**How to complete this task**: Repeat, exactly as written, the line containing "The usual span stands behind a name" and each line after it through the end of the data.

**Data shown**:
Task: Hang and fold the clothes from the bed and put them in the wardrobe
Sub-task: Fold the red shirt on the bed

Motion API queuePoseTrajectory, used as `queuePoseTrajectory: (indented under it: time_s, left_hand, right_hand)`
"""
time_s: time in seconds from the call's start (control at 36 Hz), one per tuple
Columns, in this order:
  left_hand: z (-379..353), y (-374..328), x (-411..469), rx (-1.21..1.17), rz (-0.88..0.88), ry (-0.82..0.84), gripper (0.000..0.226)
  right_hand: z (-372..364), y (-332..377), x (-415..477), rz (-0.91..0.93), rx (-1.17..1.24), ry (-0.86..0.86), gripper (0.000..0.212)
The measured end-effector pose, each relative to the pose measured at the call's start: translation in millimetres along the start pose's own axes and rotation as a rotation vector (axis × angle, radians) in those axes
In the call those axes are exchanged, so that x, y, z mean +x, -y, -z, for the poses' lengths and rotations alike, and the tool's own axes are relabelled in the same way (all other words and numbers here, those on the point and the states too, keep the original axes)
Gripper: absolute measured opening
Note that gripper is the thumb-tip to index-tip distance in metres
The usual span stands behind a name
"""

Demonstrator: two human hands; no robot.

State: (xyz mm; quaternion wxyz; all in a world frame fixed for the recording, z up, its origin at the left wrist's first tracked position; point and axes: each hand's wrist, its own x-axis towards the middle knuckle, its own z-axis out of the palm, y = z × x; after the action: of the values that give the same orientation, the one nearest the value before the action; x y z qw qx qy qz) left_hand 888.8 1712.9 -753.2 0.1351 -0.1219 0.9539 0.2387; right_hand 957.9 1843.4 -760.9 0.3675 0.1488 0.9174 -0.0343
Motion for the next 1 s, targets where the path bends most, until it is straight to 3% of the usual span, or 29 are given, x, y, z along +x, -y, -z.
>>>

**Written reply**:
The usual span stands behind a name
"""

Demonstrator: two human hands; no robot.

State: (xyz mm; quaternion wxyz; all in a world frame fixed for the recording, z up, its origin at the left wrist's first tracked position; point and axes: each hand's wrist, its own x-axis towards the middle knuckle, its own z-axis out of the palm, y = z × x; after the action: of the values that give the same orientation, the one nearest the value before the action; x y z qw qx qy qz) left_hand 888.8 1712.9 -753.2 0.1351 -0.1219 0.9539 0.2387; right_hand 957.9 1843.4 -760.9 0.3675 0.1488 0.9174 -0.0343
Motion for the next 1 s, targets where the path bends most, until it is straight to 3% of the usual span, or 29 are given, x, y, z along +x, -y, -z.
>>>

This output is complete as it stands.